◆ **HOW TO COMPLETE THIS TASK**
With pictures left out, please repeat word for word the lines from the one containing "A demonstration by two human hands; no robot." through the end of the records.

(Data entries)
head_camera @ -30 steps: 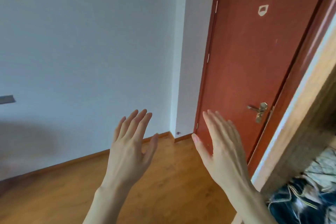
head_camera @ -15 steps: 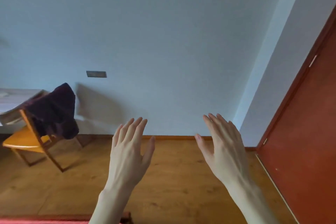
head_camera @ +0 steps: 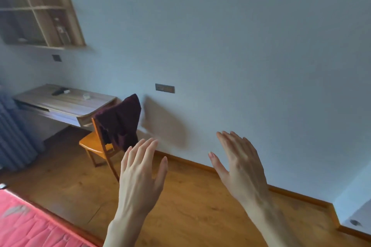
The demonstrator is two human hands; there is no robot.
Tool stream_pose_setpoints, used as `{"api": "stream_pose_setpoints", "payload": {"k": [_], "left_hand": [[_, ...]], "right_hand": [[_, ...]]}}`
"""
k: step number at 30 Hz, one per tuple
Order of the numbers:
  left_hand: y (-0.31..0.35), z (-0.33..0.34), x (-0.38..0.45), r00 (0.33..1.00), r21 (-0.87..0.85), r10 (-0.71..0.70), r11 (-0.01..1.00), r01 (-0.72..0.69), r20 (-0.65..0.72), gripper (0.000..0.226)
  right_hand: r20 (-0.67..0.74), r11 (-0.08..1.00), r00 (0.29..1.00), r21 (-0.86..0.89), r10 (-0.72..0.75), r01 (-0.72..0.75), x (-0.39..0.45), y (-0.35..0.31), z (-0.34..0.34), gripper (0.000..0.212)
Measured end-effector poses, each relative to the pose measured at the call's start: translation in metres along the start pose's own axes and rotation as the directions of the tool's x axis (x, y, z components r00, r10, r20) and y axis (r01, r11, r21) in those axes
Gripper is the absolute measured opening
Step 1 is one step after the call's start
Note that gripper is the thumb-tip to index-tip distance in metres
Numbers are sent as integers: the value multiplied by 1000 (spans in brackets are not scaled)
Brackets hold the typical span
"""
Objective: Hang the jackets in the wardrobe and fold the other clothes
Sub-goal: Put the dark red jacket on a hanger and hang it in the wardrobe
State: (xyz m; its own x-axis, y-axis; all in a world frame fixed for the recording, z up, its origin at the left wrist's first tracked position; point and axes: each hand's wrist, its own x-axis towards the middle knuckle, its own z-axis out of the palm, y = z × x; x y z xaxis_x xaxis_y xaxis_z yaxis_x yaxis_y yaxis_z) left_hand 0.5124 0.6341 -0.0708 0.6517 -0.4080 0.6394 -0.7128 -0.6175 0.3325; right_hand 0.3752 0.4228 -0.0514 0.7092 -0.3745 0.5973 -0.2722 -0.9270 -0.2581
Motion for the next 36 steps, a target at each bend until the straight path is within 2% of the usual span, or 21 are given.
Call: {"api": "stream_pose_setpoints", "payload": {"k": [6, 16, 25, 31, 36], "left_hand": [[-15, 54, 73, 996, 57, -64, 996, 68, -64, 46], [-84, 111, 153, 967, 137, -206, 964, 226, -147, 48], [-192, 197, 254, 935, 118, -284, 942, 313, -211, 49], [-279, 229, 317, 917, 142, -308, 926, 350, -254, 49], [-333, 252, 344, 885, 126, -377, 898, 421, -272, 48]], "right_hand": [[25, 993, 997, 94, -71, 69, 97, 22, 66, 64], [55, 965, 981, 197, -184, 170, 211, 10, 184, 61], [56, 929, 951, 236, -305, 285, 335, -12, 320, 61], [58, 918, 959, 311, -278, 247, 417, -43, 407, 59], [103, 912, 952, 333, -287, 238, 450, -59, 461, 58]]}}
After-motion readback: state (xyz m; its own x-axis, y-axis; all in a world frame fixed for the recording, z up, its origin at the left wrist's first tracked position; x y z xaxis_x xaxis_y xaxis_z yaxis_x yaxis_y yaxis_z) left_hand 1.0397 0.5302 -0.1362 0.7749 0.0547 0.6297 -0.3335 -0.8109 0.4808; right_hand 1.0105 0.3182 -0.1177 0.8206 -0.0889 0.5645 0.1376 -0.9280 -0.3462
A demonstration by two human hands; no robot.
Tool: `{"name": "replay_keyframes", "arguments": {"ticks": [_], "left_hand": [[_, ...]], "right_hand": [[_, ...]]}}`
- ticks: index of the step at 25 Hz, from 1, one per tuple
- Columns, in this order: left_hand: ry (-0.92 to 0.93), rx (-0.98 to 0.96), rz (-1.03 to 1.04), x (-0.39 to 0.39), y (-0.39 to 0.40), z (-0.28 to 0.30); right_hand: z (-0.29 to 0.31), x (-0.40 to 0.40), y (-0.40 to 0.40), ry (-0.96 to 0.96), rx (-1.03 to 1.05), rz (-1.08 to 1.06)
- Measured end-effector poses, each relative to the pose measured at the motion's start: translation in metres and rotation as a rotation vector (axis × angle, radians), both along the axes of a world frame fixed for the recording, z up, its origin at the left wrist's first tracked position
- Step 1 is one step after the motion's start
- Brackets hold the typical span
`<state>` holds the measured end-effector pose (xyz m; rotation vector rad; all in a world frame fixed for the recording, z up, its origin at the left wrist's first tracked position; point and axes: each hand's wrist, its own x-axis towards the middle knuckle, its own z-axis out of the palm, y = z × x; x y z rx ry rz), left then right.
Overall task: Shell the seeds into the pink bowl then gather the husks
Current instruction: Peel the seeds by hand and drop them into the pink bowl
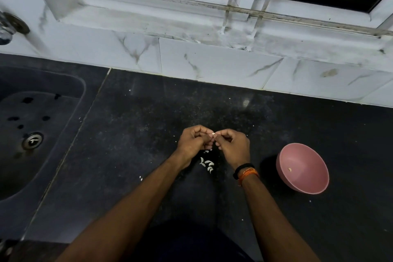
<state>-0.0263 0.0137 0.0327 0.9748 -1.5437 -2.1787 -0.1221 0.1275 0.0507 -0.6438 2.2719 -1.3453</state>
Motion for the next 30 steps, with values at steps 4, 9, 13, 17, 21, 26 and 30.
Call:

◆ **SOLUTION TO THIS EXERCISE**
A demonstration by two human hands; no robot.
Tool: `{"name": "replay_keyframes", "arguments": {"ticks": [_], "left_hand": [[_, ...]], "right_hand": [[_, ...]]}}`
- ticks: index of the step at 25 Hz, from 1, one per tuple
- Columns, in this order: left_hand: ry (-0.92 to 0.93), rx (-0.98 to 0.96), rz (-1.03 to 1.04), x (-0.39 to 0.39), y (-0.39 to 0.40), z (-0.28 to 0.30); right_hand: z (-0.29 to 0.31), x (-0.40 to 0.40), y (-0.40 to 0.40), ry (-0.96 to 0.96), rx (-1.03 to 1.05), rz (-1.08 to 1.06)
- Measured end-effector poses, each relative to the pose measured at the motion's start: translation in metres and rotation as a rotation vector (axis × angle, radians), both along the axes of a world frame fixed for the recording, z up, its origin at the left wrist's first tracked position
- Step 1 is one step after the motion's start
- Brackets hold the typical span
`<state>` holds the measured end-effector pose (xyz m; rotation vector rad; all in a world frame fixed for the recording, z up, its origin at the left wrist's first tracked position; point and axes: each hand's wrist, its own x-axis towards the middle knuckle, its own z-axis out of the palm, y = z × x; x y z rx ry rz), left then right.
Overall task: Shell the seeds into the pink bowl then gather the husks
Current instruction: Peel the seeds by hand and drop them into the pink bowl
<state>-0.0263 0.0137 0.0327 0.9748 -1.5437 -2.1787 -0.1221 0.1275 0.0507 -0.6438 2.2719 -1.3453</state>
Motion for the next 30 steps, with values at steps 4, 9, 13, 17, 21, 26 and 30.
Call:

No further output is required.